Respectfully, I submit that this is an incorrect statement. To fully appreciate the positive effect a textured surface has on fin performance, (and by extension, board performance) the textural change must be applied to a fin and board combination that is WELL KNOWN to the rider. Then any improvement in performance can be readily experienced, and must be attributed to the one thing that was changed. The textured surface of the fin. My statement is rooted in actual rider experience, in the water, on equipment well known to the rider. In my world, experience and observation, always trumps theory. A surfboard functions at the air/water boundry layer, planing OVER the surface of the water. At the same time, the fin is fully submerged, and moving THROUGH the water. Two completly different environments, only inches apart.
When I was a teenager, long before engineering school, after I had a new board for awhile, after dinging the (single) fin a few times, I’d have to sand out the nicks and chunks, but didn’t sand to a polish, and it rode better afterwards. When I started shaping/glassing my own boards, I left the fin(s) rough sanded. It was all emperical. It wasn’t until many years later in engineering school that I understood the physics of why that was.
Don’t get me wrong, I agree with what you say. My point is that the skin friction drag of the fin (not the form drag) is order of magnitude lower than the total drag, which is mostly board and leach drag. Unless when you reach really high speeds then fin’s skin friction drag starts to contribute significantly, which might be the case for big wave riders, but that’s not where my experience is.
How precise is your board control (the more precise the earlier you'll feel it)
How draggy is your board
How large is your fin(s)
From my windsurfing experience, I’d say it starts to become noticable somewhere between 40 and 80 kph (25 and 50 mph). Please note this is not backed by hard numbers, just my personal feeling.
Note what the application of some Scotch tape on the upper surface does to an Eppler 193 airfoil at Rn in our ballpark. The strip of Scotch tape trips the boundary layer to turbulent.
I understand that Reynolds number are medium independent.
I have heard arguments that the laws of fluid dynamics/mechanics do not apply well to small foils (e.g. fins). Macro, meso and micro scales? Do modeling predictions apply equally?
Replicated data with validating statistics make comparisons more reliable/credible.

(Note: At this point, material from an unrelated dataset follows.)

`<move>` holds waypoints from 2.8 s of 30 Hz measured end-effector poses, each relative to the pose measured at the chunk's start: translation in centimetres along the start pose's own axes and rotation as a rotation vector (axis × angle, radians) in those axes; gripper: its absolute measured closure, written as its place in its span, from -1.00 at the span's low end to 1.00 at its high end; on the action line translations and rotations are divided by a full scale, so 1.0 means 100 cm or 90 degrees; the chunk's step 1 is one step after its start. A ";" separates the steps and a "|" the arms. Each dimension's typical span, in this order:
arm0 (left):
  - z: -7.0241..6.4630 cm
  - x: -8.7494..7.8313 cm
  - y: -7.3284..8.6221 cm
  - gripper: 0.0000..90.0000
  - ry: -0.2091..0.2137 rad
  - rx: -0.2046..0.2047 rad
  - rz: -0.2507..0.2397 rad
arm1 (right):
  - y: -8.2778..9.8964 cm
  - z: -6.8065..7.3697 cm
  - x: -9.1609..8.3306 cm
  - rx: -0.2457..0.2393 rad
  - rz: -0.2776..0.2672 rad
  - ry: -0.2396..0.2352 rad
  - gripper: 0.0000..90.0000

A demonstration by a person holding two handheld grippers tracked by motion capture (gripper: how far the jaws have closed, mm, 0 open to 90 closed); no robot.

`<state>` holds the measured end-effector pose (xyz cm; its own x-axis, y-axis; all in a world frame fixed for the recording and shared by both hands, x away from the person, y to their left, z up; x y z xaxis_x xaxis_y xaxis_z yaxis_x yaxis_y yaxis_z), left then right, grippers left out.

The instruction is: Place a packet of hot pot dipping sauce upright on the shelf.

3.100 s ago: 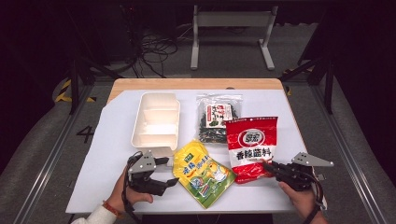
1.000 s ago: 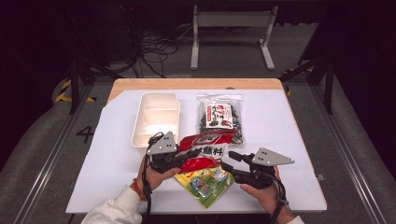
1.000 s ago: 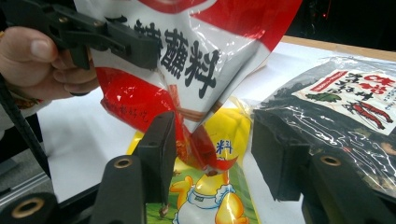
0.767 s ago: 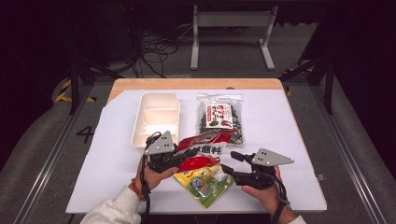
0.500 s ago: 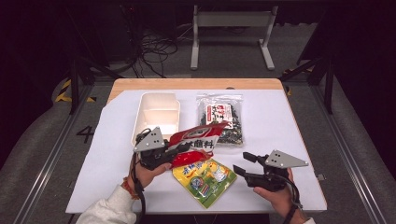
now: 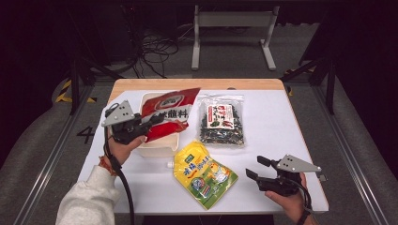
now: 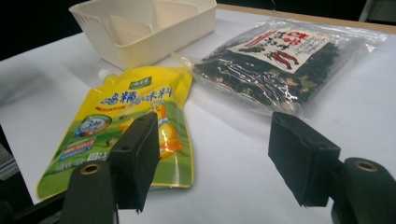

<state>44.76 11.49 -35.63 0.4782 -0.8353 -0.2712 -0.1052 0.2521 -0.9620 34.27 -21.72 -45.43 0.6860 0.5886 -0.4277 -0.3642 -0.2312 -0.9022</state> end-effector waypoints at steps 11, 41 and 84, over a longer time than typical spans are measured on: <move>0.049 0.010 -0.002 0.94 -0.032 0.006 0.033 | 0.021 -0.005 -0.010 0.015 0.034 0.031 -0.27; 0.134 0.077 0.039 0.93 -0.010 -0.016 0.080 | 0.043 -0.016 -0.016 0.054 0.068 0.076 -0.29; 0.146 0.062 0.086 1.00 -0.092 0.010 0.274 | 0.045 -0.006 0.001 0.031 0.107 0.027 -0.33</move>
<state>59.50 15.60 -45.09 0.5105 -0.5770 -0.6376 -0.3076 0.5699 -0.7620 33.08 -23.21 -49.57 0.6381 0.5116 -0.5754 -0.5051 -0.2859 -0.8143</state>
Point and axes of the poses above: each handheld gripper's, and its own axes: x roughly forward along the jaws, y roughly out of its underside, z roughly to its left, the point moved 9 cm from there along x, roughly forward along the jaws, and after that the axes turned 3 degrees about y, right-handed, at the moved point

Ok, to answer some of the questions regarding Dieter Althaus’ test data I posted this morning…
It is test data.
It came from the Institute for Aerodynamics and Gasdynamics at the University of Stuttgart.
It is a properly run high-fidelity wind tunnel test of 2D flow - no wingtips - the test item fills the test section.
More information about how the test was run is in the book - it is all in German - I am not going to post those pages much less translate it for y’all.
I posted it to show actual real world results given so many of the comments after the initial post about this phenomenon.
Whether by a rough sanded surface, dimples, grit, Scotch tape, zig-zag tape (my favorite) or whatever else, these things cause the boundary layer to transtion from laminar flow to turbulent flow sooner than it would on a smooth surface.
A good primer to understanding the boundary layer is: Drag on a Sphere and Cylinder - it has pictures that show things actually happening - take note of the dates on some of the credits.
Journal of Experimental Biology 2014, 217: 1656-1666; doi: 10.1242/jeb.097097
Greatest biomimetic shark skin drag reduction occurred in a velocity range of “0.1 to 0.6 m s−1.”
“There is a critical flow speed (U*=0.345 m s−1) where a transition from ‘drag decreasing’ to ‘drag increasing’ occurs.”
“Most sharks do not swim at high speed for the majority of their daily activity pattern, and common cruising speeds for many sharks, including those species classically considered to be high-speed specialists, fall in the range of 0.5–1.0 body lengths s−1.”
_____
Interview with Lauder:
“It’s during the steady, long-distance migrations that you’d really begin to see the benefits,”
Also:
Oeffner and Lauder (2012)
The Journal of Experimental Biology 2012, 215: 785-795. 1242/jeb.063040
My point is rather that these percentages are really nothing to worry about if we’re still using the wrong profiles, are dragging a leach and using high friction boards (the boards are lifting us out of the water, fin lift only comes in that range when turning heavily).
Also note that those differences are made in the AoA range below stall and that no significant difference is made close to stall. IMO it’s especially important to improve the stall characteristics to get a noticably better fin. The Thrailkill twin is a perfect example of improving the stall behavior while sacrificing on the lower AoA ranges (due to significantly larger total fin area needed).